Excerpted records:
=-=-=

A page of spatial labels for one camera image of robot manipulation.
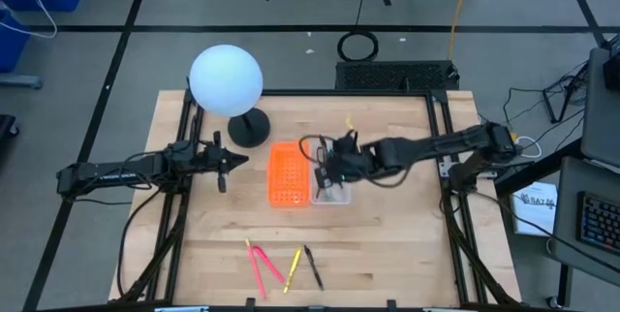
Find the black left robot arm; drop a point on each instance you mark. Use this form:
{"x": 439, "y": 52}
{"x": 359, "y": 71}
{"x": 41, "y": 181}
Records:
{"x": 106, "y": 174}

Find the orange plastic box lid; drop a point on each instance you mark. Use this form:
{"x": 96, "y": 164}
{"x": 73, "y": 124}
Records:
{"x": 288, "y": 176}

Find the black keyboard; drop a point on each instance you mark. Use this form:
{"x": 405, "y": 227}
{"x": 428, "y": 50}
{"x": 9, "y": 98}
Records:
{"x": 600, "y": 222}

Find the black pen rubber grip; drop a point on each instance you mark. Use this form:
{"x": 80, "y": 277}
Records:
{"x": 313, "y": 267}

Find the black perforated case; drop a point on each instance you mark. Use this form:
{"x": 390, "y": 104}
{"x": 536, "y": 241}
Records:
{"x": 387, "y": 75}

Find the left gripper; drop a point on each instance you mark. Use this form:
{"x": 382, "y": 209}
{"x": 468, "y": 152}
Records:
{"x": 213, "y": 159}

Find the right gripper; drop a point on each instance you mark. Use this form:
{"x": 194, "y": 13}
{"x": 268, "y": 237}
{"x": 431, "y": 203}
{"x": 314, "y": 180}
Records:
{"x": 358, "y": 159}

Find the pink highlighter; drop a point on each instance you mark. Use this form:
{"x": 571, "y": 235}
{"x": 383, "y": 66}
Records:
{"x": 269, "y": 264}

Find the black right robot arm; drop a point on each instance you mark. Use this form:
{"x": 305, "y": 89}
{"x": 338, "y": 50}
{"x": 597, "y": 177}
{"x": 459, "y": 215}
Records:
{"x": 436, "y": 145}

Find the clear plastic supply box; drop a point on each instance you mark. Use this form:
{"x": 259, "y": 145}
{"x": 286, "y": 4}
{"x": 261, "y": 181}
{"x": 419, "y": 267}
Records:
{"x": 341, "y": 193}

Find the white paper booklet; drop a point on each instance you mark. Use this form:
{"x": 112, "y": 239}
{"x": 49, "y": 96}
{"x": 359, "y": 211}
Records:
{"x": 537, "y": 215}

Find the white globe lamp black stand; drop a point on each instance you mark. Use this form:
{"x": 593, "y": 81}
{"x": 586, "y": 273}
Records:
{"x": 225, "y": 79}

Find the grey desk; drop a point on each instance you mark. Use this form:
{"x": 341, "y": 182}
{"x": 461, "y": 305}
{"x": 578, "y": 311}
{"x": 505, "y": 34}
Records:
{"x": 600, "y": 118}
{"x": 567, "y": 215}

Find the yellow Bic highlighter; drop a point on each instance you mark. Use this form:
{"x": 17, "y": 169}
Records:
{"x": 292, "y": 271}

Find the thin pink pencil yellow end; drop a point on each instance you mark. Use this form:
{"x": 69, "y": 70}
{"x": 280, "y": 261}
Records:
{"x": 256, "y": 271}

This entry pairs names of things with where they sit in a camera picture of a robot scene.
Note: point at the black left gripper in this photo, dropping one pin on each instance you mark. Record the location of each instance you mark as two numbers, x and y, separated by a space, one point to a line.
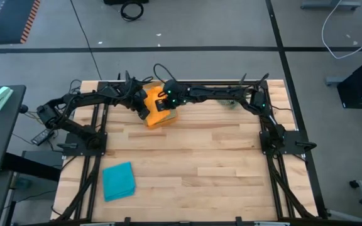
137 97

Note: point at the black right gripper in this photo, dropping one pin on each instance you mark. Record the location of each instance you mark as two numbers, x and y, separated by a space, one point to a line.
174 94

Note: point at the orange plastic bin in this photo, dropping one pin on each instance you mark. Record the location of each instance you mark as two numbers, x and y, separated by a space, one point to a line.
171 123

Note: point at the teal microfiber towel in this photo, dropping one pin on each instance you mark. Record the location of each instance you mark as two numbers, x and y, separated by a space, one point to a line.
118 182

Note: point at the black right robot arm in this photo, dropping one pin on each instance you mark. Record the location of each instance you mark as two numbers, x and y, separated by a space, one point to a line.
218 92

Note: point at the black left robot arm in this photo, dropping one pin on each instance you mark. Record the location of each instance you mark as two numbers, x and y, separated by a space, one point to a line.
74 100

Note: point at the small potted succulent plant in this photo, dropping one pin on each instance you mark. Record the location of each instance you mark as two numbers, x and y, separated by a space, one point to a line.
229 104

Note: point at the black power adapter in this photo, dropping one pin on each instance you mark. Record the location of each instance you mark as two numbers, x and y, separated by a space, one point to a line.
39 138

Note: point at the black round knob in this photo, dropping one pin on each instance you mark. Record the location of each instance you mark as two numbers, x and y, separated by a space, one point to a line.
24 109

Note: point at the black desk base beam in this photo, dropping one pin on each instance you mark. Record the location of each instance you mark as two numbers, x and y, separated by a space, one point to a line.
27 164

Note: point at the black mat with orange edge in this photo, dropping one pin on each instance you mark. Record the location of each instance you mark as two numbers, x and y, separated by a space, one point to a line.
8 22

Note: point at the grey equipment base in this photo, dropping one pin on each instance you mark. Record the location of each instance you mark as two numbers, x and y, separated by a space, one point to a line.
325 4

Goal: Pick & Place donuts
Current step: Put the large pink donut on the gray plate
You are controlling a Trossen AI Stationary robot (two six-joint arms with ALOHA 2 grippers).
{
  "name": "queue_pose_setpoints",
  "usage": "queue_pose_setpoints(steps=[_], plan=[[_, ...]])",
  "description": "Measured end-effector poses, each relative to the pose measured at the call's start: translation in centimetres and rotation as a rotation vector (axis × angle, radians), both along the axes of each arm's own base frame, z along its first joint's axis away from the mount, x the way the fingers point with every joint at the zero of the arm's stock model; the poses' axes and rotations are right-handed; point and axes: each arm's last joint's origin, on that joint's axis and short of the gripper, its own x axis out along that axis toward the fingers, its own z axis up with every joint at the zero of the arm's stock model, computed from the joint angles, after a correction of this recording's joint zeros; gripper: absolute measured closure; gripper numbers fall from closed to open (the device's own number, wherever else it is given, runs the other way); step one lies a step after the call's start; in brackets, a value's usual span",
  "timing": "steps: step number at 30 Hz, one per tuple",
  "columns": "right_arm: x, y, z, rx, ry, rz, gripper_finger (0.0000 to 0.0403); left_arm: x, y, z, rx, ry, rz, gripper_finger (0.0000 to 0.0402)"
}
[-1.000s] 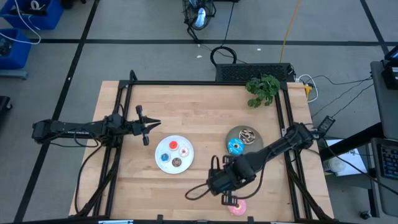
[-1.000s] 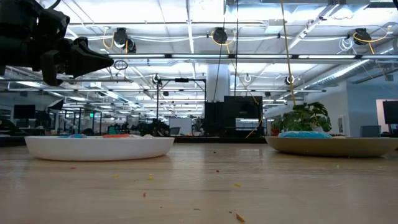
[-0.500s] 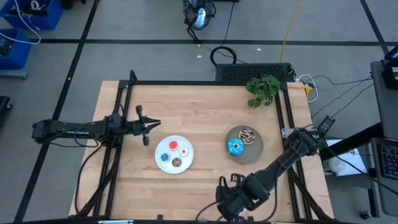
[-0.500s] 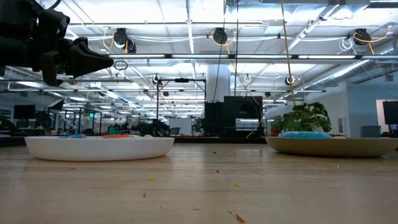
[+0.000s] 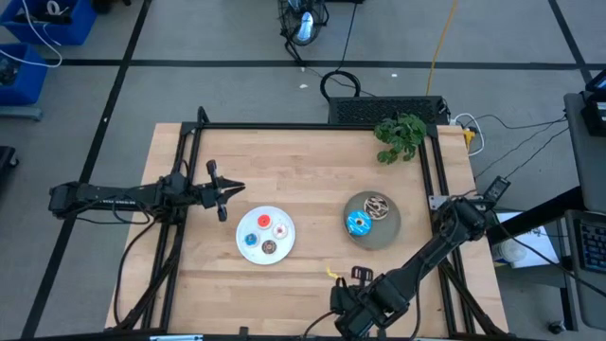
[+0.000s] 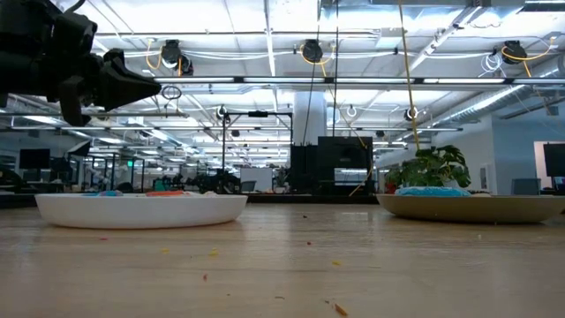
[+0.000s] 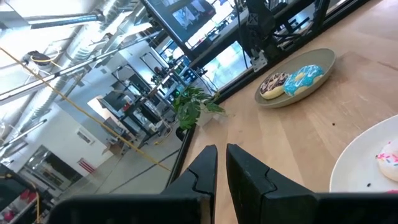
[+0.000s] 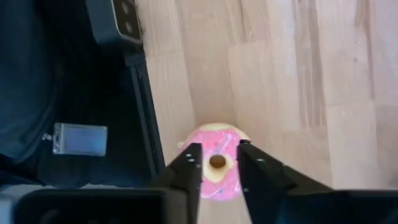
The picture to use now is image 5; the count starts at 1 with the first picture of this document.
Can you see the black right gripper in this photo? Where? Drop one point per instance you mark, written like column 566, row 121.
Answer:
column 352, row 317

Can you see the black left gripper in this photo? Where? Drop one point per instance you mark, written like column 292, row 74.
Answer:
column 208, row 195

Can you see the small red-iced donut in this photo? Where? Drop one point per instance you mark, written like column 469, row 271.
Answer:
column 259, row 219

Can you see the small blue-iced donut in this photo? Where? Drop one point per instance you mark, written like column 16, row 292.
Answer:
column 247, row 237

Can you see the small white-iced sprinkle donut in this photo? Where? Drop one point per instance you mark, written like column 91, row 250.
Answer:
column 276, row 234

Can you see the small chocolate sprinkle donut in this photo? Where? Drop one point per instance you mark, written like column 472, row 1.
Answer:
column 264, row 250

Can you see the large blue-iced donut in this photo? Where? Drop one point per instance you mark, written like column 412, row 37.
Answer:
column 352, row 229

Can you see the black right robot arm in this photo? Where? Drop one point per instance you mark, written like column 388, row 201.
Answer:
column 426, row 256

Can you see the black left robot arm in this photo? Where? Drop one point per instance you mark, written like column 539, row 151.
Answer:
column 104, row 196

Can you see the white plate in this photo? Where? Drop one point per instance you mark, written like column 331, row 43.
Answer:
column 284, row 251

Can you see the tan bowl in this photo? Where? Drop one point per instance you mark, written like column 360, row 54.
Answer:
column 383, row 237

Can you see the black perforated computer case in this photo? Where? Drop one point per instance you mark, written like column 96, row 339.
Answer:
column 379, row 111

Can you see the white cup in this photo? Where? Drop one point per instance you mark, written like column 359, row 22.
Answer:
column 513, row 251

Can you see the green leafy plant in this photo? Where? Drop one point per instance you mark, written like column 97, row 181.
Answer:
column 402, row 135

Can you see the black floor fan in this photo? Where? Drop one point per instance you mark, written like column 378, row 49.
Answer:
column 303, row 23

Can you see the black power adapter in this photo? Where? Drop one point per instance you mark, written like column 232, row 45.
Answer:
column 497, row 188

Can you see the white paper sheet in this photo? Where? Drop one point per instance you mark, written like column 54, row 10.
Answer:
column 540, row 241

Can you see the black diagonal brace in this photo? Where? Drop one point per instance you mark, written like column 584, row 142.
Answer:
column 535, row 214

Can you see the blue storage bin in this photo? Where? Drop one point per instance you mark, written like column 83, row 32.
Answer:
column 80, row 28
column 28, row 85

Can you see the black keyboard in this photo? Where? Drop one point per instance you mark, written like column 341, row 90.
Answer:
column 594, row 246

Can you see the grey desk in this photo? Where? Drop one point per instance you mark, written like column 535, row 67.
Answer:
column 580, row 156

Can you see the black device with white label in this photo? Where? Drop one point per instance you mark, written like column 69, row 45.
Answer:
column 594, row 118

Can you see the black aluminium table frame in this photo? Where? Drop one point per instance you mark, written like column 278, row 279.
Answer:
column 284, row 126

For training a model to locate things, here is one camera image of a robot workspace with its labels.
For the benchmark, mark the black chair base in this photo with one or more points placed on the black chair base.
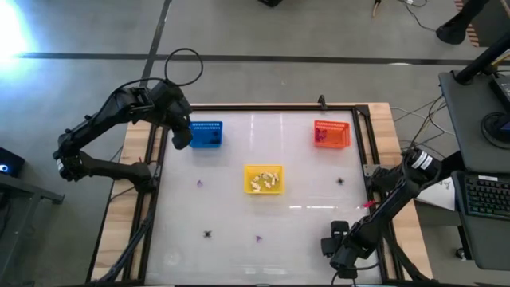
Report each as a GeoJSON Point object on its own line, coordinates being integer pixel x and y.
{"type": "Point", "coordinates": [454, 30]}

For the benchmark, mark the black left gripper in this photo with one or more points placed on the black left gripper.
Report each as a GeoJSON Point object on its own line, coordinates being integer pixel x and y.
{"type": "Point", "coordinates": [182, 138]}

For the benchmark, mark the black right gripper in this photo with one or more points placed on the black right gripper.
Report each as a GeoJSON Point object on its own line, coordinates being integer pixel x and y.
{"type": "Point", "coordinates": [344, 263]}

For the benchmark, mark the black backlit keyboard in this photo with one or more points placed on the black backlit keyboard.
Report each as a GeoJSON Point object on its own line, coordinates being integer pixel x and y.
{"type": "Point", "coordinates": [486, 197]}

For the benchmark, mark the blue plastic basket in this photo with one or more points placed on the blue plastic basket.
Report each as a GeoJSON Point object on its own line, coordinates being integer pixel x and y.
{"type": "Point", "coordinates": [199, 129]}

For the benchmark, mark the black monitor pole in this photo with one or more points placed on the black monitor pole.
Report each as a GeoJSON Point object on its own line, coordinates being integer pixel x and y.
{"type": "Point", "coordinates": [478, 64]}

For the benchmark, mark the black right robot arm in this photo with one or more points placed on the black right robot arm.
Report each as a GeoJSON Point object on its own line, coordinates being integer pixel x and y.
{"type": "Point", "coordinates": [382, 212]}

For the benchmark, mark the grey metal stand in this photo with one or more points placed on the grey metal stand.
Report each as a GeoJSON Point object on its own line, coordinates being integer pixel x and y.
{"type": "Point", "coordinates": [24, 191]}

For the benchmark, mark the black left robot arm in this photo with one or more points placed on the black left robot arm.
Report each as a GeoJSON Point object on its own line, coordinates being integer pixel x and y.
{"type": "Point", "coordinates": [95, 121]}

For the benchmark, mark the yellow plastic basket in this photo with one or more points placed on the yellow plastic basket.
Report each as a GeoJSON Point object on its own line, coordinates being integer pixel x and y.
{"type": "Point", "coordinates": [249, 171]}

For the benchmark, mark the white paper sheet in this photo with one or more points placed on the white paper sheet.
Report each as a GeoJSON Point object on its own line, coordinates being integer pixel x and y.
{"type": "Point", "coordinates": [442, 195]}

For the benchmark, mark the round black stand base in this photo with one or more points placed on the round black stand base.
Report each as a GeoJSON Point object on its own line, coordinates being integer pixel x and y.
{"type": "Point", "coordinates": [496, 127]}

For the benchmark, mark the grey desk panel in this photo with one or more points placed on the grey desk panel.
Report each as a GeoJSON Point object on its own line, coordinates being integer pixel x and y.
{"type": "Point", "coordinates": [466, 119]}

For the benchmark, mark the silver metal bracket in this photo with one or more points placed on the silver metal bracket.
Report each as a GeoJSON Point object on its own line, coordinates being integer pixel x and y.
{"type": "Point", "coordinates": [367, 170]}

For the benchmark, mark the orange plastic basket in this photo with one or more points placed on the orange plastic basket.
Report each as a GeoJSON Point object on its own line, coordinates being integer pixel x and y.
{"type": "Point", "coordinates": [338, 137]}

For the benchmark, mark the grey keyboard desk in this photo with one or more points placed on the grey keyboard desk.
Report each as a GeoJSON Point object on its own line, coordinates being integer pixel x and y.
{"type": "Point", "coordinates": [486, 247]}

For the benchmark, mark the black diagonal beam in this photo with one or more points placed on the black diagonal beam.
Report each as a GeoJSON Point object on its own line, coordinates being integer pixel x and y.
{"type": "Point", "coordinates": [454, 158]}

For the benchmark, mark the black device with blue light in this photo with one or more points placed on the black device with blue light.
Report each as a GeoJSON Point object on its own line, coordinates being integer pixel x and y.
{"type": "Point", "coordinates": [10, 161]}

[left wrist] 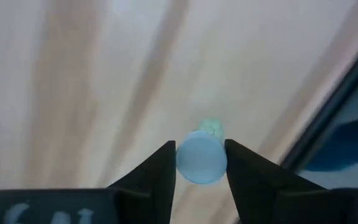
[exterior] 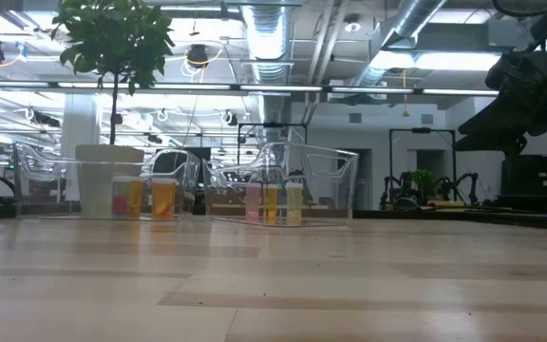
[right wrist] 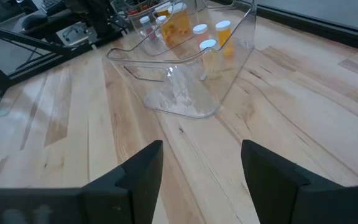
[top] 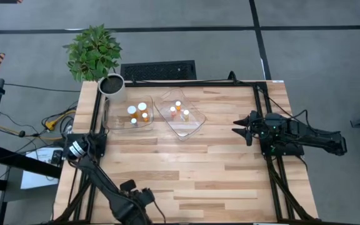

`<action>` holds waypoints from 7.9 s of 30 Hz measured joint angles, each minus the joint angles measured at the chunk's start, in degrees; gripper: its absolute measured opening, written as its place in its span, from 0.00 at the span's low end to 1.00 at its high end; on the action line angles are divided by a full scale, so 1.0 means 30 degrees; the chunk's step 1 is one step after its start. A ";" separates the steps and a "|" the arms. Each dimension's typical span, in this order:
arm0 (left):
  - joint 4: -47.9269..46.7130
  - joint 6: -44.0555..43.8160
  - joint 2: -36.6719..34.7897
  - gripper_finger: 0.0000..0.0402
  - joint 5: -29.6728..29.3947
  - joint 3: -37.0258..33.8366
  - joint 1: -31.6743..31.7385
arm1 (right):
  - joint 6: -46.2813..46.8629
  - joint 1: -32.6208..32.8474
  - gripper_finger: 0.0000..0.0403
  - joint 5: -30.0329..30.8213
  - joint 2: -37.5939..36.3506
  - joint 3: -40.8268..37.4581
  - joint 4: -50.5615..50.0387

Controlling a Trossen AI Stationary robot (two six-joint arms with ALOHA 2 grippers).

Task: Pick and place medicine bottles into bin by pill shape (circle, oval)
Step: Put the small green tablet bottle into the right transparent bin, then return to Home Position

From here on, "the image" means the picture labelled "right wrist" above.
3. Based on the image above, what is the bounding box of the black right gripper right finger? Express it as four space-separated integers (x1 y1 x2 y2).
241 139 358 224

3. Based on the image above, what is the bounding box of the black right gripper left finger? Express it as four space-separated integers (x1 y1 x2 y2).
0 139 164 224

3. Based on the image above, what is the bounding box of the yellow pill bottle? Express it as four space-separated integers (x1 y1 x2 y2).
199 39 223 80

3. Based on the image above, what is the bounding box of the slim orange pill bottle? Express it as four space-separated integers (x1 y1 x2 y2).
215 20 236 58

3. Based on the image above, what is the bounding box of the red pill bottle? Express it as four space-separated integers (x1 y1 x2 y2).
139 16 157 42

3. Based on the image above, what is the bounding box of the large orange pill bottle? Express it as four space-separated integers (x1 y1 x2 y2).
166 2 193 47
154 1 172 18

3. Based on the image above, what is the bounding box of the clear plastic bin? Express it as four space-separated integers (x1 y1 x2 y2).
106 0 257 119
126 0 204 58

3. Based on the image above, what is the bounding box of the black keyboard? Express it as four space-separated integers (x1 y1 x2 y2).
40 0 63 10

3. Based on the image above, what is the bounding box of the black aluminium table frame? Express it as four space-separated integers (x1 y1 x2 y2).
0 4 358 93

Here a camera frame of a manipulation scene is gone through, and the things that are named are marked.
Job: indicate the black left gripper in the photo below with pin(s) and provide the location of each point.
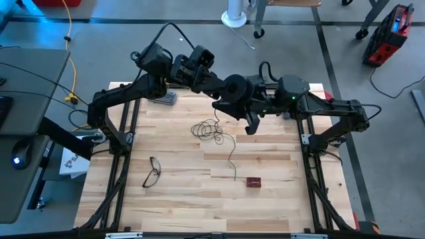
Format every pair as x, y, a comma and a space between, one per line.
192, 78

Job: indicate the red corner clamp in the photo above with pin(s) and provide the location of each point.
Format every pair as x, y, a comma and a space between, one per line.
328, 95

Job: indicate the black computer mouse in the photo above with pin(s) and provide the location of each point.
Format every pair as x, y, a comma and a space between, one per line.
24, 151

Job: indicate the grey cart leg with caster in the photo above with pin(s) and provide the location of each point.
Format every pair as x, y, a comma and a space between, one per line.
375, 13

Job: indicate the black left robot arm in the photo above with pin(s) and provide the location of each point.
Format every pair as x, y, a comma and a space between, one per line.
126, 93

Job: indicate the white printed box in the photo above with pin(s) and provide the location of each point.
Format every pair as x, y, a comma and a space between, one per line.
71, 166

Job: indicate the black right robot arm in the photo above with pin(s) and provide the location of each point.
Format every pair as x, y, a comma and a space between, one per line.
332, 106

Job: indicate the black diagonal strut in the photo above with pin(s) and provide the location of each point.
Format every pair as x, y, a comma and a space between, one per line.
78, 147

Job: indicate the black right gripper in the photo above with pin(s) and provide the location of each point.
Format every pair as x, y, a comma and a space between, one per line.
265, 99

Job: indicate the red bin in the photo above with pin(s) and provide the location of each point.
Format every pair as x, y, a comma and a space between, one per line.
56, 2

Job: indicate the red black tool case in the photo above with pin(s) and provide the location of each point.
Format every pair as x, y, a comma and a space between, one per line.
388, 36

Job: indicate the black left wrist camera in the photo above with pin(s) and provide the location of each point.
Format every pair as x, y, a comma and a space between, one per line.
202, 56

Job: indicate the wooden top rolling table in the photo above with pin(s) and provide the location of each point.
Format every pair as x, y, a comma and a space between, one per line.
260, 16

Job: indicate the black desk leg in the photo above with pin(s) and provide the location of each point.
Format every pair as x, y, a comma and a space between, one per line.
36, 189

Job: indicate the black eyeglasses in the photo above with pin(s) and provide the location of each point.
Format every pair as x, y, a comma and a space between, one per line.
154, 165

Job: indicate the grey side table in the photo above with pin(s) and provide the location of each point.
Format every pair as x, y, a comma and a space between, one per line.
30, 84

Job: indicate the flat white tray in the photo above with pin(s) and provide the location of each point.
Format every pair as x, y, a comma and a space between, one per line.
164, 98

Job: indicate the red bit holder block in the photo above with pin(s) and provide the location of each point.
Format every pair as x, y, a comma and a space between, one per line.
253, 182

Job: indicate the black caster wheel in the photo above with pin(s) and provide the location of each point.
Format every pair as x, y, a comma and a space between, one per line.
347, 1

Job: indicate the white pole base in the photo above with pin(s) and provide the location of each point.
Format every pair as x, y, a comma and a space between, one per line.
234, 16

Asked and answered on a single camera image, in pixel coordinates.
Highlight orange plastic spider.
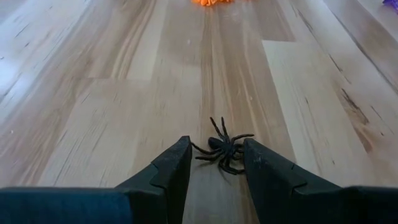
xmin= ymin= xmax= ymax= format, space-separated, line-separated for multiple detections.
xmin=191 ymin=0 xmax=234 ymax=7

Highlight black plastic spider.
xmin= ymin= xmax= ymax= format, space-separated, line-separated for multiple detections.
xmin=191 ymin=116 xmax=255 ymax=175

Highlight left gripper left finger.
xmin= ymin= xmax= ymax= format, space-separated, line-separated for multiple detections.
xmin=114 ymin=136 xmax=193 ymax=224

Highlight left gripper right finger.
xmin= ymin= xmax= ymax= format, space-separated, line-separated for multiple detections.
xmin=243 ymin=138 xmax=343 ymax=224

=-=-=

Work item: Only the lines from the one holding "Highlight left gripper left finger." through the final line of the entries, both included, should be given again, word for word.

Response area:
Highlight left gripper left finger.
xmin= ymin= xmax= ymax= format, space-separated, line-separated for multiple detections.
xmin=114 ymin=136 xmax=193 ymax=224

Highlight left gripper right finger.
xmin= ymin= xmax= ymax= format, space-separated, line-separated for multiple detections.
xmin=243 ymin=138 xmax=343 ymax=224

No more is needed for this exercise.